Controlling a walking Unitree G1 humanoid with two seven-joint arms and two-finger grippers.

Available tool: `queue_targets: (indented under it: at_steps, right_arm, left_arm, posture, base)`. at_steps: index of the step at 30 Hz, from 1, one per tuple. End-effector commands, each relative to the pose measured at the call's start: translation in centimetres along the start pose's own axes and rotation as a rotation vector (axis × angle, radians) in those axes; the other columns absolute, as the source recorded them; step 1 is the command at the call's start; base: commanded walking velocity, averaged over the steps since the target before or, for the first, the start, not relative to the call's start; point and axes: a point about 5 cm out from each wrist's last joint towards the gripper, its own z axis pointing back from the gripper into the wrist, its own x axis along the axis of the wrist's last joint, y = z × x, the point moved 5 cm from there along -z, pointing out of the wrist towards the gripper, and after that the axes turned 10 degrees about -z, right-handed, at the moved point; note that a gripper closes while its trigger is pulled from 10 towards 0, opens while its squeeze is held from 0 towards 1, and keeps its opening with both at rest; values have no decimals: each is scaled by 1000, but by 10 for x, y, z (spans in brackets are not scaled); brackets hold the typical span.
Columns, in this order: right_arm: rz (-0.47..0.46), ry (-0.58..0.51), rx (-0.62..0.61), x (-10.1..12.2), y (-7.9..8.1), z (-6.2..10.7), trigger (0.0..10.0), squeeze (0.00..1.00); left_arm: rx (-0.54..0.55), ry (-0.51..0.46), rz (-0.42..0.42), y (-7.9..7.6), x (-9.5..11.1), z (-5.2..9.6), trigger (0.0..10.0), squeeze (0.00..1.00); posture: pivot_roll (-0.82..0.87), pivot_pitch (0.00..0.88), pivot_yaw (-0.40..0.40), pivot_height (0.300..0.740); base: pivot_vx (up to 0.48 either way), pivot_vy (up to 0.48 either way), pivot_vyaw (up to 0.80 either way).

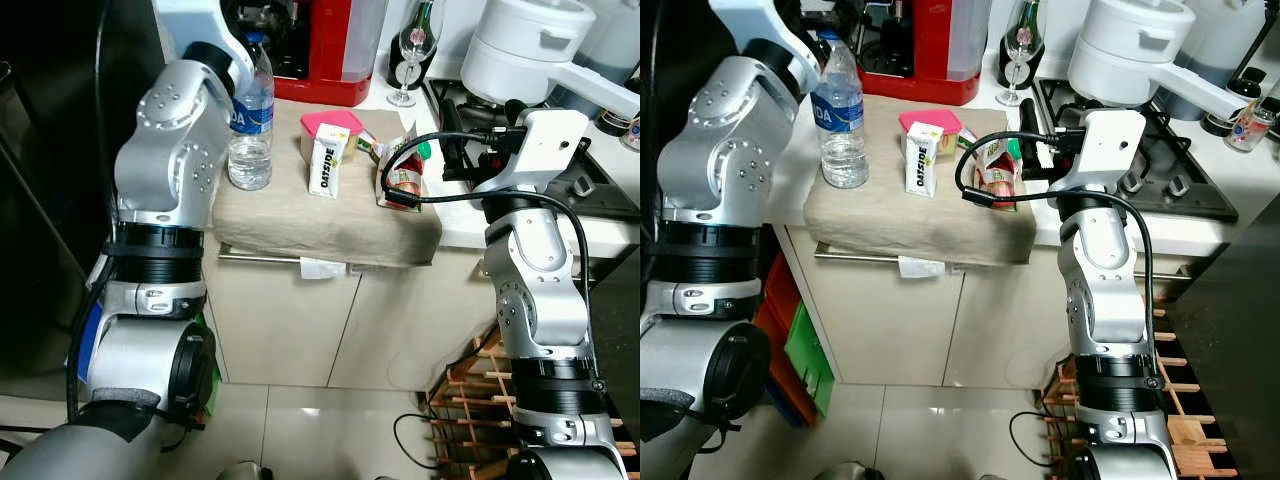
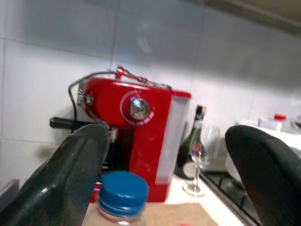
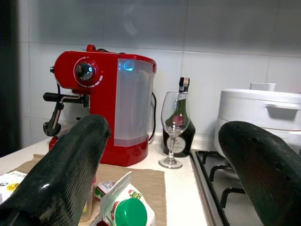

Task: Restocking fridge

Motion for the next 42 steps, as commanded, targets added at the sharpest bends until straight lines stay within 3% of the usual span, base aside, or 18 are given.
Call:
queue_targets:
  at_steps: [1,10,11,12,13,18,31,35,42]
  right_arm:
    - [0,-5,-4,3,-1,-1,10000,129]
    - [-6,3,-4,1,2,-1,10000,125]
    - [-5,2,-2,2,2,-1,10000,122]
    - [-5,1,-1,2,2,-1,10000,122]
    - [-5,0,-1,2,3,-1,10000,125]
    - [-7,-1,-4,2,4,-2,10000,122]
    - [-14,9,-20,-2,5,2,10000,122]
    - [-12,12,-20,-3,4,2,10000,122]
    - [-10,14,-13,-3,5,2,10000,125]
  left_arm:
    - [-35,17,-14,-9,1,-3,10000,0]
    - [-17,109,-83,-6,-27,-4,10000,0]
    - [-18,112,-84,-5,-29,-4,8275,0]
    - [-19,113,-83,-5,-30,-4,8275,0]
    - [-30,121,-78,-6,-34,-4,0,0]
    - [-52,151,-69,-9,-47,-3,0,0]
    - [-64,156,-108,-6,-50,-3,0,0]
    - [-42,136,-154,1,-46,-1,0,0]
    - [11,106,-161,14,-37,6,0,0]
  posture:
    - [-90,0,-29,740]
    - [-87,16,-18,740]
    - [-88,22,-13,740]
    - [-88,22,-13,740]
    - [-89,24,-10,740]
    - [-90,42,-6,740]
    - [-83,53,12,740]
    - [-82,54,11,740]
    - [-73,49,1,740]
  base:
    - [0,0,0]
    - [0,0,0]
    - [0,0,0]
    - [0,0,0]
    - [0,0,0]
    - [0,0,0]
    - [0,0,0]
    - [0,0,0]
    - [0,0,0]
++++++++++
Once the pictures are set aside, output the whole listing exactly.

Controlling a walking Unitree G1 humanoid with two seven-joint arms and two-finger grippers.

Available tool: `queue_targets: (indented under it: at_steps, right_arm, left_arm, posture, base)`. at_steps: index of the step at 30 Hz, from 1, one per tuple. End-effector commands, each relative to the pose measured at the call's start: translation in centimetres along the start pose's own axes and rotation as a rotation vector (axis × angle, radians) in those axes; the other columns absolute, as the source recorded them; step 1 is the command at the call's start; base: commanded walking velocity, averaged over the steps since the target before or, for the first, the start, not relative to the call's start; point and axes: a point about 5 cm out from each wrist's last joint towards the gripper, its own z axis pointing back from the gripper into the wrist, its own x axis along the axis of the wrist's last joint, y = z × x, the point moved 5 cm from there along -z, pointing out of the wrist towards the gripper, and after that the axes turned 10 degrees about -z, right-handed, at the moved point; note that a gripper closes while its trigger is pulled from 10 towards 0, opens while its squeeze is held from 0 towards 1, and keeps its opening with both at rest; values have no decimals: each is scaled by 1000, but by 10 for x, y, z (spans in brackets are not scaled); brackets hold the typical span.
Columns, in this order: right_arm: rz (-0.47..0.46), ry (-0.58..0.51), rx (-0.62..0.61), x (-10.1..12.2), y (-7.9..8.1), z (-6.2..10.7), trigger (0.0..10.0), squeeze (0.00..1.00); left_arm: rx (-0.54..0.55), ry (-0.51..0.46), rz (-0.42..0.42), y (-7.9..7.6), x (-9.5..11.1), z (-5.2..9.6), trigger (0.0..10.0), squeeze (0.00..1.00); posture: pivot_roll (-0.82..0.87), pivot_pitch (0.00..0.88), pivot_yaw (-0.40..0.40), pivot_height (0.300..0.740); base: pivot_vx (up to 0.48 either way), pivot_vy (up to 0.48 either way), pivot_vyaw (up to 0.80 either way).


Task: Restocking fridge

Motion for the next 42 steps, as commanded, targets added at the sharpest bends until straight lines stay within 3% of the usual span, base aside, or 18 are given.
Call:
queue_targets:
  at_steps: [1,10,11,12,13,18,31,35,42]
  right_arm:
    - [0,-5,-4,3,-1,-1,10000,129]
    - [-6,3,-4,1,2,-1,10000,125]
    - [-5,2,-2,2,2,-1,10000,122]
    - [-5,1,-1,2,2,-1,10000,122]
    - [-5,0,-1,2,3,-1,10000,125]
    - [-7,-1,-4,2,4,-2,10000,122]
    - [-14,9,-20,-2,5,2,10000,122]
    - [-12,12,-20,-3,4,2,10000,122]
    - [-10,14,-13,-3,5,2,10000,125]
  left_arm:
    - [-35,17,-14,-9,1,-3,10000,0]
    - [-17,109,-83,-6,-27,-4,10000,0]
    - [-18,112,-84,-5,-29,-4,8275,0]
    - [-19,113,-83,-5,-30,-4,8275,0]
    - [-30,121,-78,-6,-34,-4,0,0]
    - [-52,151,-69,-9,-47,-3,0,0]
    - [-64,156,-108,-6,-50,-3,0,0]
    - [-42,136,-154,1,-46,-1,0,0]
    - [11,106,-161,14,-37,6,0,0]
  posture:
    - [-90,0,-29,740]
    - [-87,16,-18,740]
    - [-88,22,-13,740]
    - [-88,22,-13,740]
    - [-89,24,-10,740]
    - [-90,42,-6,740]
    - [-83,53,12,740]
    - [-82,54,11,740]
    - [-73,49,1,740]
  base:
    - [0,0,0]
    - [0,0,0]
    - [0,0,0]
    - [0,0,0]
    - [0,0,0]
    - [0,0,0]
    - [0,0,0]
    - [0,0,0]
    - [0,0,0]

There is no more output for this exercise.